YOUR GOAL: Copy the entries exactly, through the "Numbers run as" line.

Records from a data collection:

- - - - -

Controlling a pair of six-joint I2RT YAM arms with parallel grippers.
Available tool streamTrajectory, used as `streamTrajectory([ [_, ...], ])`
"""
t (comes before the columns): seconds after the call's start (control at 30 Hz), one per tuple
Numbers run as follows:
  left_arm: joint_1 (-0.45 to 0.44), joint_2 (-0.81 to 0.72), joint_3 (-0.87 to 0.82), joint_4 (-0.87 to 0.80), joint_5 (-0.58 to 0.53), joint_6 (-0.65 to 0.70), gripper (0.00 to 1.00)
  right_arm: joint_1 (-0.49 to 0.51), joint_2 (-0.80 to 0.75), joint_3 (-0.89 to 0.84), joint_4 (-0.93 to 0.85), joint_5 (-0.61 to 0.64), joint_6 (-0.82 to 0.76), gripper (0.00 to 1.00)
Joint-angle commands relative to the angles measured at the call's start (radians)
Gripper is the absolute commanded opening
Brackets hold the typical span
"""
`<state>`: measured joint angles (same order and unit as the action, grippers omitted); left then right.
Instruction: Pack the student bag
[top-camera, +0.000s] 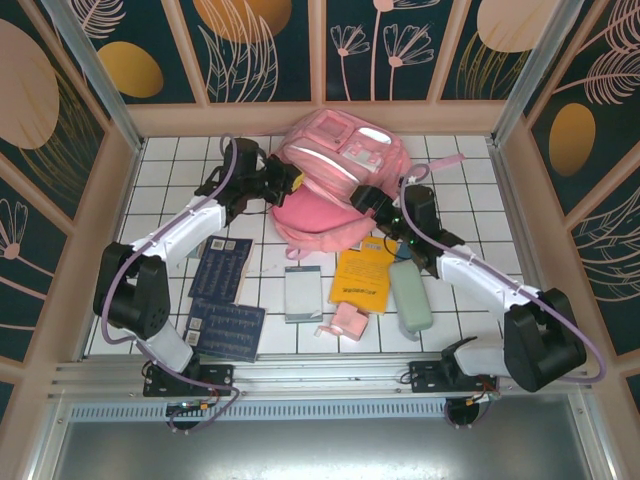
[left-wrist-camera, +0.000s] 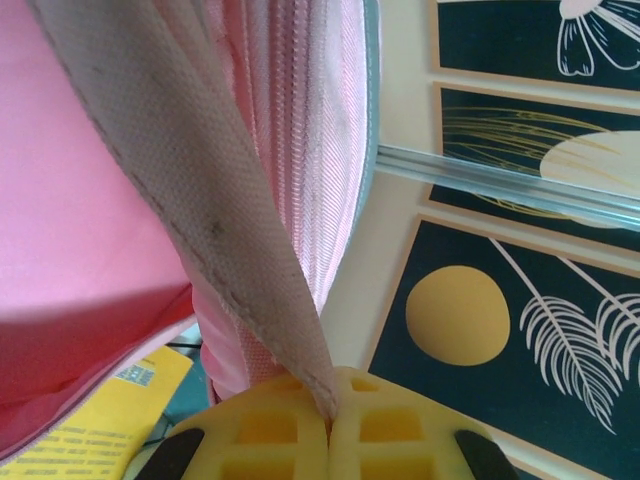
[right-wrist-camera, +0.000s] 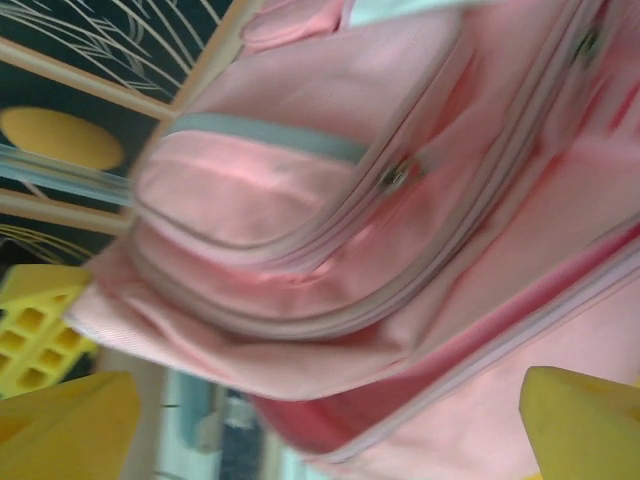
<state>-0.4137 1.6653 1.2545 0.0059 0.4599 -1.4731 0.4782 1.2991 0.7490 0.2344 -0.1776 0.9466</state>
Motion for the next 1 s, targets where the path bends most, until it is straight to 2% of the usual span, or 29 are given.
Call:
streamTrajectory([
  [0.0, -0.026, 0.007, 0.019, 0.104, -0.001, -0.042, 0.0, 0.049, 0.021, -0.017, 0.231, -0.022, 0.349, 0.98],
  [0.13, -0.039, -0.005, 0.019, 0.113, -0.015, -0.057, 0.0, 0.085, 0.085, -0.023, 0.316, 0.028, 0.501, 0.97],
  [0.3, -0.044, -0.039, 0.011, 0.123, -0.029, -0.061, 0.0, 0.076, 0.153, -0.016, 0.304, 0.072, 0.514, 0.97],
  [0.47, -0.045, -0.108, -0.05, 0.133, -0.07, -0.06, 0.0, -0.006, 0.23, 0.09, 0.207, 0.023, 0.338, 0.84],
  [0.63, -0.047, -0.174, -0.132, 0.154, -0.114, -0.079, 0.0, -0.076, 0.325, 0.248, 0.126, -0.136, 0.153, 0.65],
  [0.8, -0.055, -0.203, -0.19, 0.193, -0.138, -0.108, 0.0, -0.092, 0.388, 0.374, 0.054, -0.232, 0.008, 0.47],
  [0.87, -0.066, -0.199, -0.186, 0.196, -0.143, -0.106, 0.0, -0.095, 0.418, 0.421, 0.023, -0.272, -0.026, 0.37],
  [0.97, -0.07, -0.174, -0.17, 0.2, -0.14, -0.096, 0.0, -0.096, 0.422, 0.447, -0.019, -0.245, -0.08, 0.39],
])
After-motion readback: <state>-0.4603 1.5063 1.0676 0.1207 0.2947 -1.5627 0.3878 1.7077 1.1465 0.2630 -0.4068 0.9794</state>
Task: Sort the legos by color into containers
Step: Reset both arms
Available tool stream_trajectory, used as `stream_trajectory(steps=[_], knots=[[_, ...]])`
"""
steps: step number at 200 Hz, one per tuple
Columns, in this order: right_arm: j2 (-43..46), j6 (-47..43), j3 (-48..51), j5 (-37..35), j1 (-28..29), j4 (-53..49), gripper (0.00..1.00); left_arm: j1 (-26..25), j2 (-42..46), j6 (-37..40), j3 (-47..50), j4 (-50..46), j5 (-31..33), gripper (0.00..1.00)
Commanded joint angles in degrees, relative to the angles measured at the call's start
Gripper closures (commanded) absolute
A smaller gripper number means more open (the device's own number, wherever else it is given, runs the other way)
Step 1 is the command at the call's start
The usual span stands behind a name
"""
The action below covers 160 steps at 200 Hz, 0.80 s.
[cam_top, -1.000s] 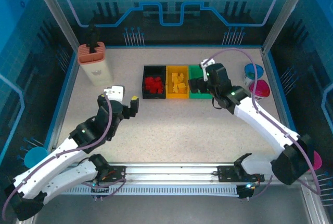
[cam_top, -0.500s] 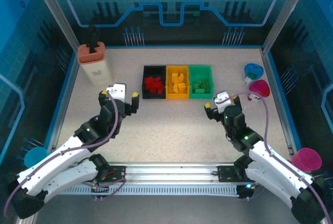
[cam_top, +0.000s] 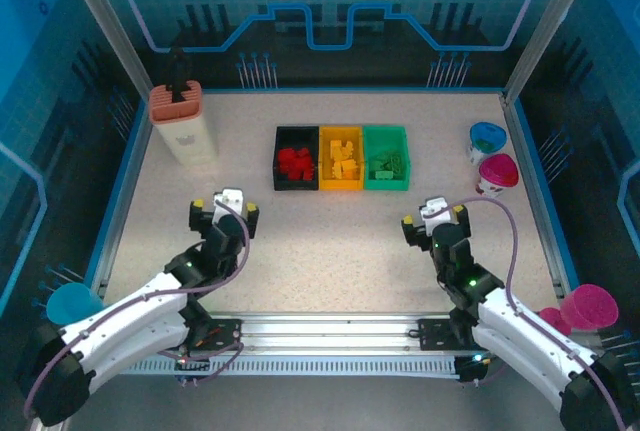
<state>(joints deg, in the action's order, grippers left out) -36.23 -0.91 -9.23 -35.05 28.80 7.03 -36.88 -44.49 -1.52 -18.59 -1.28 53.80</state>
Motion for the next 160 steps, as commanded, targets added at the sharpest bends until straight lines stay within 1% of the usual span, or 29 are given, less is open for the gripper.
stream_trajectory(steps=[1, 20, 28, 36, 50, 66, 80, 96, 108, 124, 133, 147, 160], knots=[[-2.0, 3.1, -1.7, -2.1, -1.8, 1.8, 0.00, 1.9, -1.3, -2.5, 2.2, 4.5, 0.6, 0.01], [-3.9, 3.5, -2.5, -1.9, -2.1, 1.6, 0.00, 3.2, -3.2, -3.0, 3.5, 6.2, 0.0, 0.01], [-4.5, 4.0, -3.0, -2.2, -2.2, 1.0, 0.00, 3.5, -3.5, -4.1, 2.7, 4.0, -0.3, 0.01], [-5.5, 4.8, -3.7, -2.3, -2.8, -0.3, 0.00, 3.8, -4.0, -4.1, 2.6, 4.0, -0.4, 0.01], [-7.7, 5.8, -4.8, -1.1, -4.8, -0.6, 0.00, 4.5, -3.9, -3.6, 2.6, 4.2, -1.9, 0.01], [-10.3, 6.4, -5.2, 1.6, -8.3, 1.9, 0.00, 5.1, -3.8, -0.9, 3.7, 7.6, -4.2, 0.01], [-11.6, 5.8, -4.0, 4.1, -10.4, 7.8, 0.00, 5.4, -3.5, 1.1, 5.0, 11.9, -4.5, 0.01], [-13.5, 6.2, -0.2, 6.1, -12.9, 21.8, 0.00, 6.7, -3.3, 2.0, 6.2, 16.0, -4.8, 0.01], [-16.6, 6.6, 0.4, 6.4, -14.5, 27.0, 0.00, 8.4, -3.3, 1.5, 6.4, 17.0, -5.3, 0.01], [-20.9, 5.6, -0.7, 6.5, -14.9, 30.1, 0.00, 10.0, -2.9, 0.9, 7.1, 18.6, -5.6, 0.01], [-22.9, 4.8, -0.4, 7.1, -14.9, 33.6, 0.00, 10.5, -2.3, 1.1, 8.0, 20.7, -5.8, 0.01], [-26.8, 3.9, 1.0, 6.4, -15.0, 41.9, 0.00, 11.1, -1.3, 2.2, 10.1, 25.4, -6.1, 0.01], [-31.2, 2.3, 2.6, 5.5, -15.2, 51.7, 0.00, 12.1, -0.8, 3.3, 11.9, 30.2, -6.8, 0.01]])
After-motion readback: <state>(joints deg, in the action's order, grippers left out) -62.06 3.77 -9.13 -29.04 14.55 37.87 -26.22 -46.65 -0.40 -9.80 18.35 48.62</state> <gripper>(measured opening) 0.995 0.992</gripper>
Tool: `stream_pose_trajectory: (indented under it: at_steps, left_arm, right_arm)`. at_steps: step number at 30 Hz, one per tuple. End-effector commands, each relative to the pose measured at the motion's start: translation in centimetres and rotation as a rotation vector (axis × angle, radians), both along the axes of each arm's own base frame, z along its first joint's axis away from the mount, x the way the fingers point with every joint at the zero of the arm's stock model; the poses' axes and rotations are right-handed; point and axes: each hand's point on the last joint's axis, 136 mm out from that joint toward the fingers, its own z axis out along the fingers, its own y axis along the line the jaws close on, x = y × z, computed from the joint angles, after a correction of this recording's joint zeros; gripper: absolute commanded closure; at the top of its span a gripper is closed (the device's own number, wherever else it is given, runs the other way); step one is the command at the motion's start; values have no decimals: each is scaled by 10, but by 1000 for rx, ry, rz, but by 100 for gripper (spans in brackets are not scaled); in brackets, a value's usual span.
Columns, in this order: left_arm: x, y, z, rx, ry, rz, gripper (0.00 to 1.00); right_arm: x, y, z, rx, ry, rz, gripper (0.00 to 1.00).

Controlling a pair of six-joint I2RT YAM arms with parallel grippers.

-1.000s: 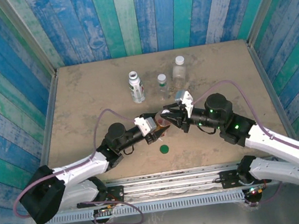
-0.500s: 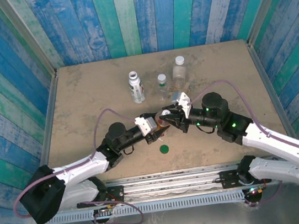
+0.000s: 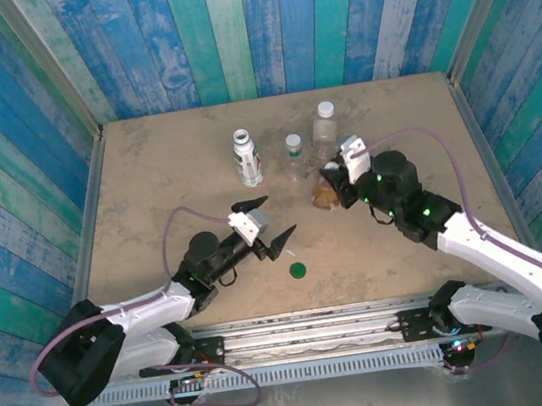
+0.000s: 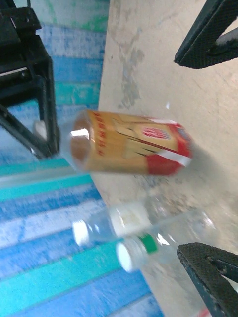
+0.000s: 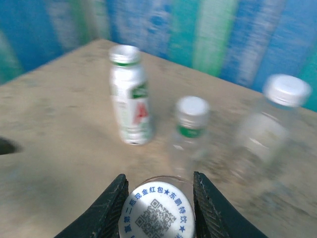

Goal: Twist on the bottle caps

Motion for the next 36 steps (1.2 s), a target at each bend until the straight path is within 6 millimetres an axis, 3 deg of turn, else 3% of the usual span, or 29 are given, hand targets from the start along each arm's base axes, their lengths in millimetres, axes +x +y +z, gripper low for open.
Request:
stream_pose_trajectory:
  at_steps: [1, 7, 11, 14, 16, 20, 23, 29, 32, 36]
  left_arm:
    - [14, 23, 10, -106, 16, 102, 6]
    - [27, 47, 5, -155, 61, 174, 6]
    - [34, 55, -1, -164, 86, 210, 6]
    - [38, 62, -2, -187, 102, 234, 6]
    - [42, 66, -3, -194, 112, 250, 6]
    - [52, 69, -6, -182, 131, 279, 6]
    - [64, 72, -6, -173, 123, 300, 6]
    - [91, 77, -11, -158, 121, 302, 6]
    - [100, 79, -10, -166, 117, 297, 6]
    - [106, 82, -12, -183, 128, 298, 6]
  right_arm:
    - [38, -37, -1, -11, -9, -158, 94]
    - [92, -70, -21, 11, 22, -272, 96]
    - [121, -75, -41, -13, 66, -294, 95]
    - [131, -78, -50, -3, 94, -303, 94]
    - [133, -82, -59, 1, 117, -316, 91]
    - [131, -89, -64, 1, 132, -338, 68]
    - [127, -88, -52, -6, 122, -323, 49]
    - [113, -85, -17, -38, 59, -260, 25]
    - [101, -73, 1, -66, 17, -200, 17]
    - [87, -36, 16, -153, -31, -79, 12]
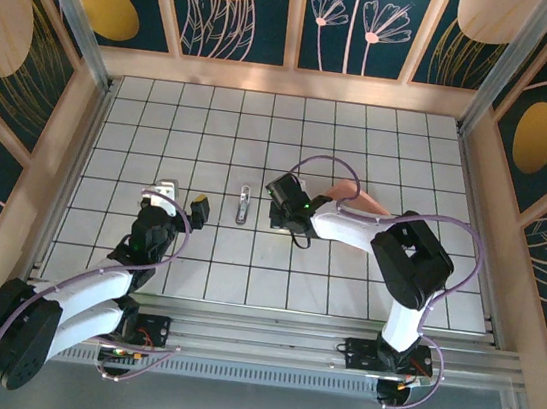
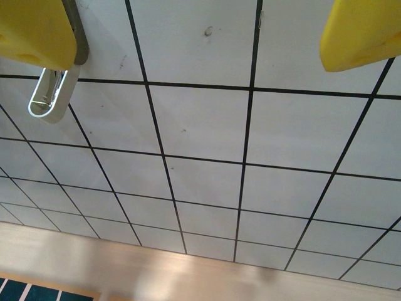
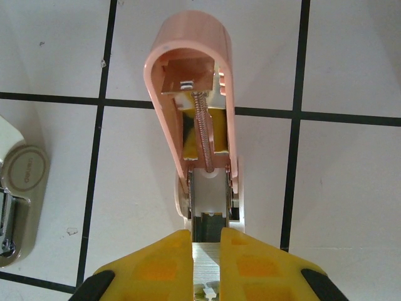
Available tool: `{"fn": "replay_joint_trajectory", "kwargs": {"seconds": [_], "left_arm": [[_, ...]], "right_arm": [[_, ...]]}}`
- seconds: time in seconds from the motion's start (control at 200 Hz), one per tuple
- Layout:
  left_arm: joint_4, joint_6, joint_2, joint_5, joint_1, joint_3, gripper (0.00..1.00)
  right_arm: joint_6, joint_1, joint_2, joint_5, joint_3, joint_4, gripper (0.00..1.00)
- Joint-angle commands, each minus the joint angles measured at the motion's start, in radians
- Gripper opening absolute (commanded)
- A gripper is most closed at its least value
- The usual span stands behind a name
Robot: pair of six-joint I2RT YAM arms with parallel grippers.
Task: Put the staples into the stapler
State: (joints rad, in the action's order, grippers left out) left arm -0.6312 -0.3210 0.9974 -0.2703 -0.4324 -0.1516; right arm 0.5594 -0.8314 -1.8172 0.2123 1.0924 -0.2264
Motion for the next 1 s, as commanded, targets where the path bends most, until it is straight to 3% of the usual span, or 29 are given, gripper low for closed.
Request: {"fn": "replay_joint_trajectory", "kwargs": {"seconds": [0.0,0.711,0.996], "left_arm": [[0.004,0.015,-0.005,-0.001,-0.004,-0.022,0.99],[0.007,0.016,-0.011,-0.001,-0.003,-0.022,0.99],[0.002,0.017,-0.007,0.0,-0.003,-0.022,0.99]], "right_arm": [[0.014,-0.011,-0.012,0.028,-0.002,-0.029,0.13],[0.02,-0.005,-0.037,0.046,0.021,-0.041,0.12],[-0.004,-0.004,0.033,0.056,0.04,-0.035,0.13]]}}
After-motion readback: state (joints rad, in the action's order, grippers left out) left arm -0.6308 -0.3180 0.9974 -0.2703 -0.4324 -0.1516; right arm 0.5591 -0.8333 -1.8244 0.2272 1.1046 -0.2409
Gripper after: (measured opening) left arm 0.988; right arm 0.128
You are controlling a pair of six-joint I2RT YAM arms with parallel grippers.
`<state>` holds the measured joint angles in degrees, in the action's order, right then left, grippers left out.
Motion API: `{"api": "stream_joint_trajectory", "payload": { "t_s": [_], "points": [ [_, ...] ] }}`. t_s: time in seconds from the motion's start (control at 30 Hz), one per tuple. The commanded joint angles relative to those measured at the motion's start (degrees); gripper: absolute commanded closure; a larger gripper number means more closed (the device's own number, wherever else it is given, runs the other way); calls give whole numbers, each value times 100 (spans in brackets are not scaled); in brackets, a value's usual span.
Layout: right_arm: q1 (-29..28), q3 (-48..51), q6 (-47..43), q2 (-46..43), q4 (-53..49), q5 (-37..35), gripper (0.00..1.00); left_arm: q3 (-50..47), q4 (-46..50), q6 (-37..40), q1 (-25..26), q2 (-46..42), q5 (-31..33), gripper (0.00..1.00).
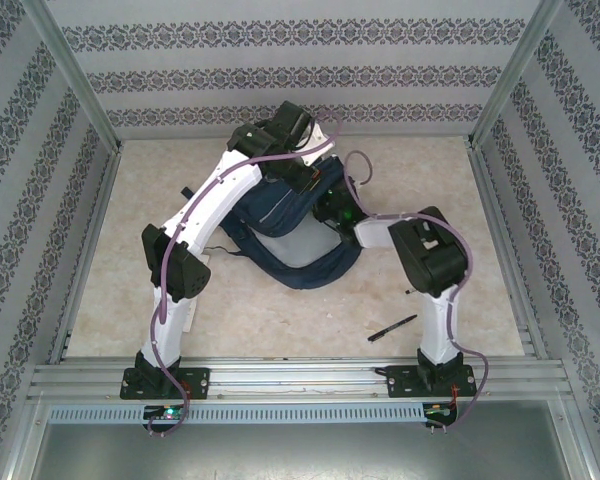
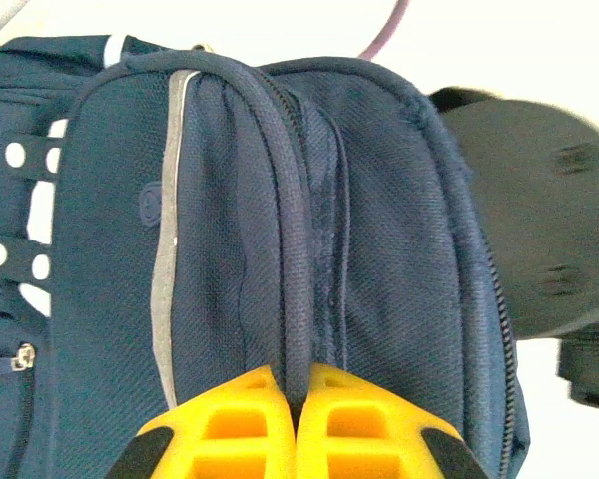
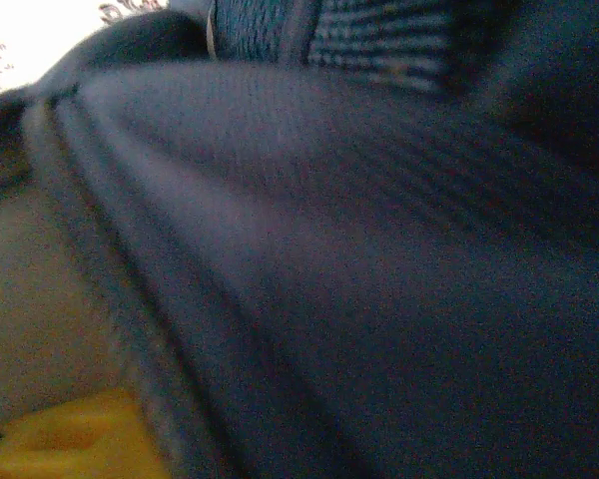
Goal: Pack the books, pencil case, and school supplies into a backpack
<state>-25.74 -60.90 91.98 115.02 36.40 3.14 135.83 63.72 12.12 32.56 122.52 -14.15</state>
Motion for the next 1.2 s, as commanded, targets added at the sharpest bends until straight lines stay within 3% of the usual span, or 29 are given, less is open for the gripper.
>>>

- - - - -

ANSWER FOR THIS EXERCISE:
Controlling a pair of six-joint I2RT YAM arms with parallel grippers.
Available tool streamTrajectory, used as `streamTrajectory([ [_, ...], ])`
"""
t (comes before the columns): seconds after the call's start (control at 30 Hz), one per tuple
Numbers run as follows:

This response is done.